Instructions to follow -
Within the data, how many lines hold the word "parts"? Answer with nothing but the number.

======== Data below

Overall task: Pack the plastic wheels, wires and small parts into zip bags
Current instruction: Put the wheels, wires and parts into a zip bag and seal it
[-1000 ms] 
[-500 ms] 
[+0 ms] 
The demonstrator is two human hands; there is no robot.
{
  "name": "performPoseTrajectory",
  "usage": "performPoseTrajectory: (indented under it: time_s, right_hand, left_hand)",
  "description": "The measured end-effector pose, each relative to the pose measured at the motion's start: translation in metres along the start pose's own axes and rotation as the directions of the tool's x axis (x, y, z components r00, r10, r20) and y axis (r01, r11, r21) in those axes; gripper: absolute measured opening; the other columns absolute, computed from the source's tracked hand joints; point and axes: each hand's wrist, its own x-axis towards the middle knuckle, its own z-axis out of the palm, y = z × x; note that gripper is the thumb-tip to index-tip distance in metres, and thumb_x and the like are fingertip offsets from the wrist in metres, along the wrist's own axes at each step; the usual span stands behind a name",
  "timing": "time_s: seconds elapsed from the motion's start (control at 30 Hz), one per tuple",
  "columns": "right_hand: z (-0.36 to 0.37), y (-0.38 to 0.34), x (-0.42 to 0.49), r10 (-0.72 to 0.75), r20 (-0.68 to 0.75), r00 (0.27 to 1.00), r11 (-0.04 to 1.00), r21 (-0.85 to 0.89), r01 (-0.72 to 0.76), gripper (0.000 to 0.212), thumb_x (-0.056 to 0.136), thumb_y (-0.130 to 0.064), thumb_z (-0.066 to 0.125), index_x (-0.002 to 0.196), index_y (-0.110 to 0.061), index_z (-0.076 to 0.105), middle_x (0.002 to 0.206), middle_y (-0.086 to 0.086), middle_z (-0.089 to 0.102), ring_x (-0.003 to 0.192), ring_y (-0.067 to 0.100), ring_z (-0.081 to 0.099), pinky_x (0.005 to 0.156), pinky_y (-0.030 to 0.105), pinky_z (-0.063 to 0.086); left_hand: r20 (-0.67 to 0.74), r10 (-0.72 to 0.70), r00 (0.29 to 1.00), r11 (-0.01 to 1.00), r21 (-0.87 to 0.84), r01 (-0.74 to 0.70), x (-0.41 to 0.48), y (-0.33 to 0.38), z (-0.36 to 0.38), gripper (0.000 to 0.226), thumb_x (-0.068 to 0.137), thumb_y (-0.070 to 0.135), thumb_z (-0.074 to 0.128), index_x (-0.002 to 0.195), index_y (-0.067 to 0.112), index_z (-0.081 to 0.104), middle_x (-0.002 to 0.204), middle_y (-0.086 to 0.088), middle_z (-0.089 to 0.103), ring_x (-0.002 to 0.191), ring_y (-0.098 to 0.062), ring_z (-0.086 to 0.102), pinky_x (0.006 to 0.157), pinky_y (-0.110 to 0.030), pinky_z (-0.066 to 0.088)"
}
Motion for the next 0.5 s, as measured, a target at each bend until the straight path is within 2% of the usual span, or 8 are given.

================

Solution to the problem -
2